Another picture of Laurens Janszoon Coster. Two angels hold lines on which the printed paper is drying.
In this rather stylized picture one may notice the rather big bar and the way the inking balls are kept with the inking sides towards each other. The open books show musical notes: a specialism that a printer might want to advertise in this way.

 



 


 

 

 

 

 

 


A printer is pulling the handle while his colleague rubs the inking balls. Gaskell thinks that one page was printed in 14 or 15 seconds, but that is certainly not possible with the heavy machines of the seventeenth century - perhaps that it could be done with a well-oiled and light going Stanhope press in the early nineteenth century, when a page was printed in one pull and when the better quality ink was applied with a roller instead of the far more difficult inking balls with their thick and sticky ink.
A speed of 250-300 sheets a day, as Michael Pollak suggests, seems rather low. A speed of about 80 sheets in one hour might be possible.
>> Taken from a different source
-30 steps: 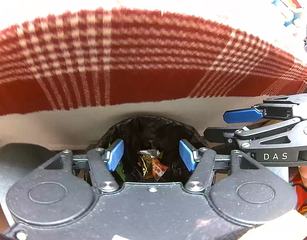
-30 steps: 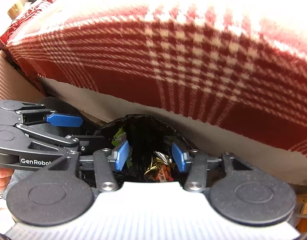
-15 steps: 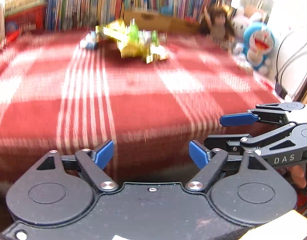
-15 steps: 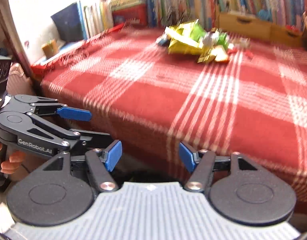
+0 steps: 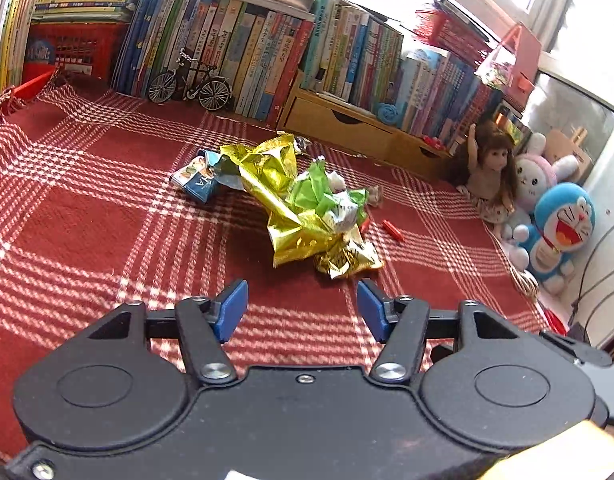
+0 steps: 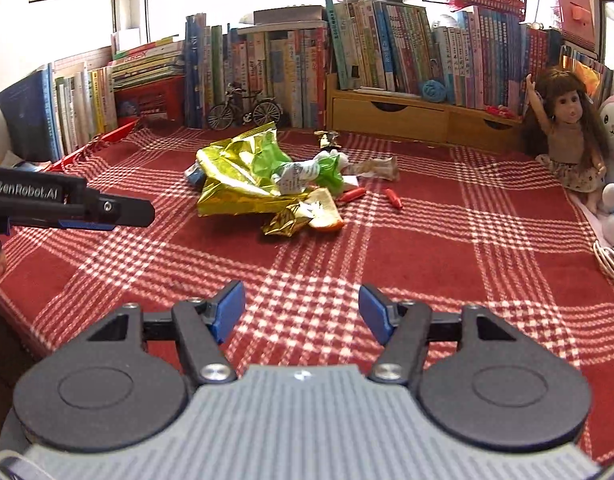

The working spirit being what it was, in those happy days before Puritanism made us work really hard, a total output of about 600-700 sheets for one press a day would be a good guess. A figure that is roughly the same as the supposed size of an edition in the seventeenth century. Thus making the arithmetic for the printer simpler.
Mercury and Minerva symbolize the printing press, bringing forth news and wisdom, while making money. The man on the right is Laurens Janszoon Coster in what was imagined to be the costume of a fifteenth century man of learning. He is holding a piece of movable type.